■ WHAT NEEDS TO BE DONE ■
Set down exactly, from the records below, the line with "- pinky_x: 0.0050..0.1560" through the line with "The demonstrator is", and nothing else.

[Extracted data entries]
- - - -

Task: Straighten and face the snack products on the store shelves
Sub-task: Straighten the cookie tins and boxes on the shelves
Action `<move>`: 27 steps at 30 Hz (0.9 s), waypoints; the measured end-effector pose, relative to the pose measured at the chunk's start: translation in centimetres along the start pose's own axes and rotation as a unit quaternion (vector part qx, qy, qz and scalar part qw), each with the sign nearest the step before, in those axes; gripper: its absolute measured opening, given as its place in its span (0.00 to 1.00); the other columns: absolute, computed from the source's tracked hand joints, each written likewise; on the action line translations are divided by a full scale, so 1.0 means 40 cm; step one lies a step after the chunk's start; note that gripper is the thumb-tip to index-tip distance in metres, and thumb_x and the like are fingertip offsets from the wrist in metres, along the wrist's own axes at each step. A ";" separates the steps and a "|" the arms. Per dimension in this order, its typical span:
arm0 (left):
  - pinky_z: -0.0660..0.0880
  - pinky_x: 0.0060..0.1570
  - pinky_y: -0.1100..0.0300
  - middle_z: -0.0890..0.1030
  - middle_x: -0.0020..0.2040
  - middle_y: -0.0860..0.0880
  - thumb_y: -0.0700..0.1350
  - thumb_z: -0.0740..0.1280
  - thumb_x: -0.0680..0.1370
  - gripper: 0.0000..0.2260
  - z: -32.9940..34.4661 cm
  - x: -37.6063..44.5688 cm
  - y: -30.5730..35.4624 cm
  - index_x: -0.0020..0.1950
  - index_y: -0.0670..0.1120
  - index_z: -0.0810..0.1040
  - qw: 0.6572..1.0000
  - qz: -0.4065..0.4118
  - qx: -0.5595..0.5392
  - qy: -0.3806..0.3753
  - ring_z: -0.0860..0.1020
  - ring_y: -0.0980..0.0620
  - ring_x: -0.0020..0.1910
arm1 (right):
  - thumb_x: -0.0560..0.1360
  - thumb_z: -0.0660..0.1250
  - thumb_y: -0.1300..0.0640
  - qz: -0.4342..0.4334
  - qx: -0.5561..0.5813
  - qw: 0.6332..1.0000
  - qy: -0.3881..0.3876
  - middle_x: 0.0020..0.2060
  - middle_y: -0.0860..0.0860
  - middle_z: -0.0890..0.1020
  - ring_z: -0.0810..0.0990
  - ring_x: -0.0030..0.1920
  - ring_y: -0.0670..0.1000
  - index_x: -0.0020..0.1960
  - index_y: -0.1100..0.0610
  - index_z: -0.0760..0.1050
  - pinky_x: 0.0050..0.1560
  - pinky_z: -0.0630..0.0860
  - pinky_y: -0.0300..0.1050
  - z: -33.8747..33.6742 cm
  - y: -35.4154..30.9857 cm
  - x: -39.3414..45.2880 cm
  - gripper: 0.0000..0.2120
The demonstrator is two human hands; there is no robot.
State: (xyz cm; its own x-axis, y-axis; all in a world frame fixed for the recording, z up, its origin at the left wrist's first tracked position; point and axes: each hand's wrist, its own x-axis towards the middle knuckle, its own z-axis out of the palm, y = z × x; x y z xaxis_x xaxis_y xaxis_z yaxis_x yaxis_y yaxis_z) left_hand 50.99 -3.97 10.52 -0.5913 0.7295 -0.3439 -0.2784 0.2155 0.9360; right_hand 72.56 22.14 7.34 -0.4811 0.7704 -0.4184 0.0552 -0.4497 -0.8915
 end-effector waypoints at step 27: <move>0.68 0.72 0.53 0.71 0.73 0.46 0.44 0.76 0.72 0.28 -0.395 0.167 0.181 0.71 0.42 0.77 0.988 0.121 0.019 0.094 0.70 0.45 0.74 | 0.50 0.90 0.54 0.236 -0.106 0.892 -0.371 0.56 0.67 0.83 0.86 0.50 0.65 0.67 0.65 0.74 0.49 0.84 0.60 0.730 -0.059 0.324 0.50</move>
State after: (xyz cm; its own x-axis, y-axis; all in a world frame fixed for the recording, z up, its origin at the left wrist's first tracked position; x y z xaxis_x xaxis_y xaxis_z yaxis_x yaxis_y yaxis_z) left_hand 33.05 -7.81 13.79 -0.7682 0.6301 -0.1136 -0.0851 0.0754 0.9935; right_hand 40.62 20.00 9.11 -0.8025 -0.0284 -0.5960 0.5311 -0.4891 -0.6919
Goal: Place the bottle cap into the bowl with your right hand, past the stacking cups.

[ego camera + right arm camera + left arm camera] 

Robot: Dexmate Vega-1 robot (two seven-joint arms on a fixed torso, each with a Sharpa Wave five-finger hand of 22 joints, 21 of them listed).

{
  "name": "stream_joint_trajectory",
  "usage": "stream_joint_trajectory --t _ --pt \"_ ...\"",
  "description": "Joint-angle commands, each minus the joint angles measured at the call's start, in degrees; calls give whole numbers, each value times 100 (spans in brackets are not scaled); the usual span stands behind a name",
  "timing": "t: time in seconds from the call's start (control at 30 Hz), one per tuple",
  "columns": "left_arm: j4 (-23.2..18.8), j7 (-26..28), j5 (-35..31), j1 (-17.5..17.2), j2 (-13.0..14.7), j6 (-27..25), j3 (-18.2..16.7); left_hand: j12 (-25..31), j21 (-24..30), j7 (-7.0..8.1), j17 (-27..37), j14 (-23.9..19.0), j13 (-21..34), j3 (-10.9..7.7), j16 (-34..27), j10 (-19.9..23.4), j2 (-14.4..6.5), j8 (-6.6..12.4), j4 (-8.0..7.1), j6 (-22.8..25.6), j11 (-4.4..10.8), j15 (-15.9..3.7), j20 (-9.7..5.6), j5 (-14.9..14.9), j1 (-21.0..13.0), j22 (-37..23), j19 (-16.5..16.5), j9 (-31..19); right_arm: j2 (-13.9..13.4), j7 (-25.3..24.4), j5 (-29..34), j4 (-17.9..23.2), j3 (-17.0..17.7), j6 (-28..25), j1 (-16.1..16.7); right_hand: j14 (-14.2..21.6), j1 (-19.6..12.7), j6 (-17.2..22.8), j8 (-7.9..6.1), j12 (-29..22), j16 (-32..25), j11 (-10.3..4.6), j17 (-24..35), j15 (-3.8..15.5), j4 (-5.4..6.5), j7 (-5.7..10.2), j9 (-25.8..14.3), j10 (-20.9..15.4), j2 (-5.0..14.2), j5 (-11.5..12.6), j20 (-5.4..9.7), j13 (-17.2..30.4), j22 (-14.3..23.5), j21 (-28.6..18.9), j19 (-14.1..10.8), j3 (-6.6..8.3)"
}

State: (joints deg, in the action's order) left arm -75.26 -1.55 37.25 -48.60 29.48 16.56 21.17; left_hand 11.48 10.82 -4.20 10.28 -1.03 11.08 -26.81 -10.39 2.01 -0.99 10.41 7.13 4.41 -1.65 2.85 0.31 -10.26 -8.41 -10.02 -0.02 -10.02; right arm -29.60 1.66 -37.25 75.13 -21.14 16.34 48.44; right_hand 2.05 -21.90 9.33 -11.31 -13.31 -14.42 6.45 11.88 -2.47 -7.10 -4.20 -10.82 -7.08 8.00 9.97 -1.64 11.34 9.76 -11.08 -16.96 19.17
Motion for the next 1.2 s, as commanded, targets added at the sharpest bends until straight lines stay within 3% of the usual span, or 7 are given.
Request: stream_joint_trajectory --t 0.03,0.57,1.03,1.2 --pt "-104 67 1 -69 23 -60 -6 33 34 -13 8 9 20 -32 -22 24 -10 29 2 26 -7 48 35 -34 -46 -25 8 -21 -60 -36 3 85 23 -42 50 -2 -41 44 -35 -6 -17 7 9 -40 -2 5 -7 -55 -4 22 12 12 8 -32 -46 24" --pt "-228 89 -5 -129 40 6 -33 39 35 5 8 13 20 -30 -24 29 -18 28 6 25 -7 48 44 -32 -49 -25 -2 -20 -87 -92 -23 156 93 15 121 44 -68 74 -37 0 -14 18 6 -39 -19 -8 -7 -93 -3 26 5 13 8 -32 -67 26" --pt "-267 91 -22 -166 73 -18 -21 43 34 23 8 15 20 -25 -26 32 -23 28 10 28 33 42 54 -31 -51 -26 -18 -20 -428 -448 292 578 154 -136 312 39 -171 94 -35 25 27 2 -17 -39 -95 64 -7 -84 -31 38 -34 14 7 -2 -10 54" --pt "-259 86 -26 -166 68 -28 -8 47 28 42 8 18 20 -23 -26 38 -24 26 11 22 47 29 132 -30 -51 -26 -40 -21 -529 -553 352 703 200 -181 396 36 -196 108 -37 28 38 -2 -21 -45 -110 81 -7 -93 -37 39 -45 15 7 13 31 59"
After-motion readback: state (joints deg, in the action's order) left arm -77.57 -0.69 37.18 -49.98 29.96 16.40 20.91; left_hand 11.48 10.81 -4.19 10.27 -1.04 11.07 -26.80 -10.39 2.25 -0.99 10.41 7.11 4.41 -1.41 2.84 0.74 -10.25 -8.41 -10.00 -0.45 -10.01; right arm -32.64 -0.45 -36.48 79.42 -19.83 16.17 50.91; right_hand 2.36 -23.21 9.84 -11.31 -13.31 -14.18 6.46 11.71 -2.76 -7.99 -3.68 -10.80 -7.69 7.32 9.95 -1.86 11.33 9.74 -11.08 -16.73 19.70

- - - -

■ ANSWER BELOW ■
  - pinky_x: 0.0050..0.1560
  - pinky_z: -0.0630..0.0860
  - pinky_y: -0.0300..0.1050
  - z: -33.8747..33.6742 cm
  - y: -35.4154..30.9857 cm
  - x: -39.3414..45.2880 cm
  - gripper: 0.0000..0.2120
The demonstrator is two human hands; there is no robot.

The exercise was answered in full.